This week marked the beginning of the trial of U.S. Army PFC Bradley Manning. From protesters who are arguing against perceived unfair treatment of him under military confinement to starry YouTube videos in his support starring the likes of Maggie Gyllenhaal and Russell Brand (!) to some activists who insist that Manning is Transgendered and goes by the name “Breanna,” there is a LOT going on with this and it can be quite hard to take it all in.
Here’s a primer on some of the basics of the trial to help you understand it a bit more:
Who Is Bradley Manning?
Bradley Manning is an intelligence analyst who has achieved the rank of Private First Class in the United States Army.
Why Is He on Trial?
PFC Manning was arrested for allegedly passing classified material to the website WikiLeaks while stationed in Baghdad, Iraq, including videos of separate airstrikes in both Iraq and Afghanistan and hundreds of thousands of restricted army reports. The
“Collateral Murder” video, as the one set in Iraq is called, depicts a U.S. Attack Helicopter killing 12 civilians and those who attempted to help the wounded.
What Is the Most Serious Charge?
PFC Manning is facing multiple counts, the most serious of which is Uniform Code of Military Justice (UCMJ) Article 104, “Aiding the Enemy,” which is potentially punishable by death.
What Does the Prosecution Think?
Prosecutors are portraying Manning not as a heroic whistleblower, but as a deeply unhappy soldier who craved the fame and notoriety that leaking the classified documents would get him.
What Does the Defense Think?
Manning’s defense team insists that he wasn’t a gloryhound, but a troubled and sensitive soldier that was struggling with his gender identity and was deeply disturbed by the daily realities of life on the ground in Iraq.
Is Bradley Manning Gay?
Upon being stationed at Fort Drum, Bradley posted openly on Facebook about his relationship with Brandeis University student Tyler Watkins.
Is Bradley Manning Transgender?
One of the lesser-covered aspects of this trial is PFC Manning’s gender identity.

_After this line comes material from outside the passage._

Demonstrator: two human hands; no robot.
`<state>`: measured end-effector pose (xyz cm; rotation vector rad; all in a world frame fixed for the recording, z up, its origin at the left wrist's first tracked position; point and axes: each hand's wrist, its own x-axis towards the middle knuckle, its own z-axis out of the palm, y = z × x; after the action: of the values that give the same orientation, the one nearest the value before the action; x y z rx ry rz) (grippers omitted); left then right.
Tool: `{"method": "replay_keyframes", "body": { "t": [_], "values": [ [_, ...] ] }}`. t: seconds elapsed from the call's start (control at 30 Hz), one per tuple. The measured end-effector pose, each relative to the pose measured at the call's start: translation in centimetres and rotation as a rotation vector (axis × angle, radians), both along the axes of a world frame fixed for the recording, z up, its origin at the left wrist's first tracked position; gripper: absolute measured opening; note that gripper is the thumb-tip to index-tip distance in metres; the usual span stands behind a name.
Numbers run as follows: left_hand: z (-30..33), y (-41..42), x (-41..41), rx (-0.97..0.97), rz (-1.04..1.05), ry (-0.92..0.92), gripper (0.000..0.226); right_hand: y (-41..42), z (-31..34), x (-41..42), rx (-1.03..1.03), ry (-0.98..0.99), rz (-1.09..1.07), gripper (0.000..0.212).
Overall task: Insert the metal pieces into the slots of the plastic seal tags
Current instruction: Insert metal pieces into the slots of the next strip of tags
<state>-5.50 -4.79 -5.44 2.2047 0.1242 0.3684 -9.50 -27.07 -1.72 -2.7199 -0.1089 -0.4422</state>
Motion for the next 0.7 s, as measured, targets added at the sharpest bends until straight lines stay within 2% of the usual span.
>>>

In 2010, Wired Magazine published chat logs between Manning and hacker Adrian Lamo, who would later reveal to the FBI that Manning had confessed to downloading the classified material and passing it on to WikiLeaks. In the logs, Manning states that “ I wouldn’t mind going to prison for the rest of my life, or being executed so much, if it wasn’t for the possibility of having pictures of me… plastered all over the world press… as boy…”
Why Are People Protesting For PFC Manning?

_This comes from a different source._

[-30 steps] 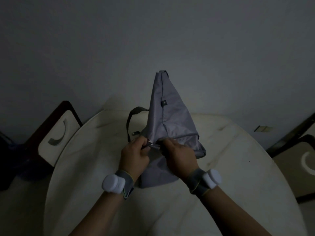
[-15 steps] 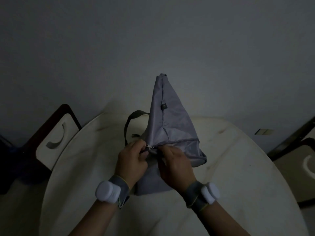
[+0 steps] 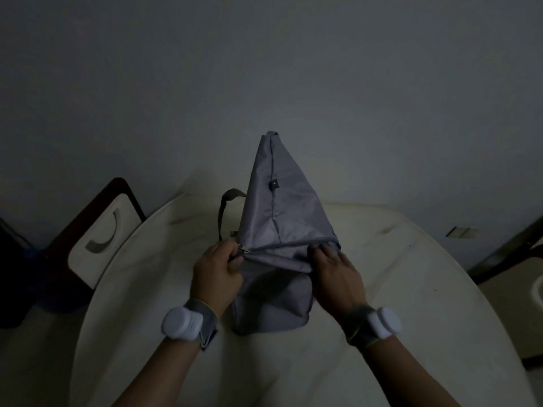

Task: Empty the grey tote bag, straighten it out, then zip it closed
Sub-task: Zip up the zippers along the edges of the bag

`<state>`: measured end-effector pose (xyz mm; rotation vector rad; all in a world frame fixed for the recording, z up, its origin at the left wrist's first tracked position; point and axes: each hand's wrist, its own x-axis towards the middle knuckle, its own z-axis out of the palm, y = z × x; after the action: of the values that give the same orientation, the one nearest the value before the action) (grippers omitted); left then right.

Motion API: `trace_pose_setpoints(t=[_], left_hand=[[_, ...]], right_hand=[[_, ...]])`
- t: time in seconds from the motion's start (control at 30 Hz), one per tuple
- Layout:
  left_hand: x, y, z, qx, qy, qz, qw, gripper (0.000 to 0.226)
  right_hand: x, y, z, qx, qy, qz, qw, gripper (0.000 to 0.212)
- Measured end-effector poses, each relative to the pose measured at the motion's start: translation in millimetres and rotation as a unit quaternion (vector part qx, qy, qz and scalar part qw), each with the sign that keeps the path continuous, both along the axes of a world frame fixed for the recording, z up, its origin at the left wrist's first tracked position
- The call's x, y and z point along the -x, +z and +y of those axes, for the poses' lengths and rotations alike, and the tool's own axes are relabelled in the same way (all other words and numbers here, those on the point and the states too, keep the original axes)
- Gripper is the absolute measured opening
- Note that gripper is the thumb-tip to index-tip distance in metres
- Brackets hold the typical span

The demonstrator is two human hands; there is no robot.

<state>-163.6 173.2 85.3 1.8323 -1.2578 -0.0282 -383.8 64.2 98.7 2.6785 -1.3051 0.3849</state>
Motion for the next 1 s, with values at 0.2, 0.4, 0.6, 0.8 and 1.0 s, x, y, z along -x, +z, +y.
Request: trace_pose_setpoints(t=[0.2, 0.4, 0.6, 0.8, 1.0], left_hand=[[-7.2, 3.9, 4.2, -0.011, 0.053, 0.029, 0.998, 0.022], [-3.4, 3.3, 3.7, -0.011, 0.02, 0.004, 1.0, 0.012], [6.1, 6.3, -0.8, 0.006, -0.015, -0.034, 0.999, 0.008], [7.5, 14.4, -9.4, 0.025, -0.034, -0.025, 0.999, 0.013], [10.7, 23.1, -15.5, 0.04, -0.07, -0.042, 0.996, 0.021]], right_hand=[[12.1, 22.2, 4.9, 0.041, -0.07, -0.097, 0.992, 0.024], [-19.9, 28.1, 20.2, 0.037, 0.031, -0.134, 0.99, 0.017], [-37.6, 52.9, -7.5, 0.037, -0.051, -0.133, 0.989, 0.015], [-65.6, 73.4, 19.0, -0.07, 0.153, -0.153, 0.974, 0.03], [-88.1, 54.9, 20.6, -0.054, 0.121, -0.122, 0.984, 0.03]])
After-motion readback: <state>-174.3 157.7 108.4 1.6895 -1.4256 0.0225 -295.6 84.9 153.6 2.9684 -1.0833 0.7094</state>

After the arrest, Manning was placed in solitary confinement under “Prevention of Injury” status. He was not allowed to speak to other detainees, could only leave his cell for 20 minutes a day, and had to remove his clothing to sleep among other very restrictive rules. There is some speculation that the “Prevention of Injury” status is due to Manning’s perceived instability due to his gender identity issues, and Manning’s treatment was a cause of international concern, even being addressed by President Obama during a White House press conference. There are also people who see the uncovering of multiple war crimes in the videos and documents he released as being in the grand tradition of whistleblowing, and that he should be seen as a hero and not a criminal.
Why Should I Care?
For anyone invested in LGBT rights, politics, war, or international relations, the Manning trial is important on many fundamental levels. For an LGB community that has only recently gained the right to serve openly in the military and a Transgender
community that continues to fight for that right, PFC Bradley Manning is seen, for better or worse, as a representative of our capabilities in the armed forces. While some call him a traitor and some call him a hero, the trial poses fascinating questions moving forward: Do we as Americans have the right to information that has been classified? Do the ends justify the means? Is it right for the government Manning exposed for war crimes to put him on trial? Everyone has an opinion, and rightly so. Hopefully the information here will give you a basic insight into the trial and motivate you to do some more research.
Note: PFC Manning is being tried as and referred to as a male in all official court proceedings, so we have referred to him as such for those reasons. No insult or disrespect to the transgender community is intended.